• What is expected:
Pictures stay out of the answer, but every line of the material must be restated exactly.

Dataset excerpt Start Marker

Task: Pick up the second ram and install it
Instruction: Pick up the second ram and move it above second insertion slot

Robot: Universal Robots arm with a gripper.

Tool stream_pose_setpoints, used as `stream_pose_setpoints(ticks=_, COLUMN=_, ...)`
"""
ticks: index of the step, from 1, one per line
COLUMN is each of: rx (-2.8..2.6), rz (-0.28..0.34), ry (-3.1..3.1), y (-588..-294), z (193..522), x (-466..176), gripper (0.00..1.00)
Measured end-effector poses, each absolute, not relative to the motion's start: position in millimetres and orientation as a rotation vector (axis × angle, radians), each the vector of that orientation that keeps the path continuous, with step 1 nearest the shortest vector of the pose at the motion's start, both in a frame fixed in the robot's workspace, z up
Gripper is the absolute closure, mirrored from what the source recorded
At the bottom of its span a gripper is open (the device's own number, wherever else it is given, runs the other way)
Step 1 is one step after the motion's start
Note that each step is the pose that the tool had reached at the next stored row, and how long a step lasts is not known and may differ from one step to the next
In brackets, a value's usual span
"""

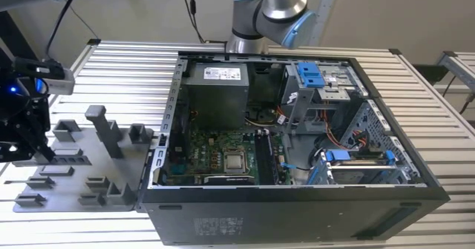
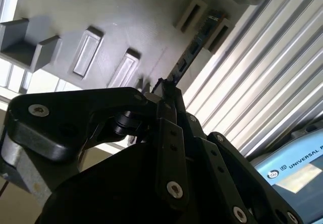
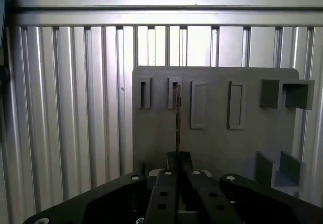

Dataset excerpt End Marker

• Result of the task:
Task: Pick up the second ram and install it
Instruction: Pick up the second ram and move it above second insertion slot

Robot: Universal Robots arm with a gripper.

Tool stream_pose_setpoints, used as `stream_pose_setpoints(ticks=_, COLUMN=_, ...)`
"""
ticks: index of the step, from 1, one per line
COLUMN is each of: rx (-2.8..2.6), rz (-0.28..0.34), ry (-3.1..3.1), y (-588..-294), z (193..522), x (-466..176), gripper (0.00..1.00)
Measured end-effector poses, each absolute, not relative to the motion's start: position in millimetres and orientation as a rotation vector (axis × angle, radians), each the vector of that orientation that keeps the path continuous, with step 1 nearest the shortest vector of the pose at the motion's start, both in a frame fixed in the robot's workspace, z up
Gripper is the absolute closure, mirrored from what the source recorded
At the bottom of its span a gripper is open (the device's own number, wherever else it is given, runs the other way)
Step 1 is one step after the motion's start
Note that each step is the pose that the tool had reached at the next stored row, and how long a step lasts is not known and may differ from one step to the next
In brackets, a value's usual span
"""

This output is complete.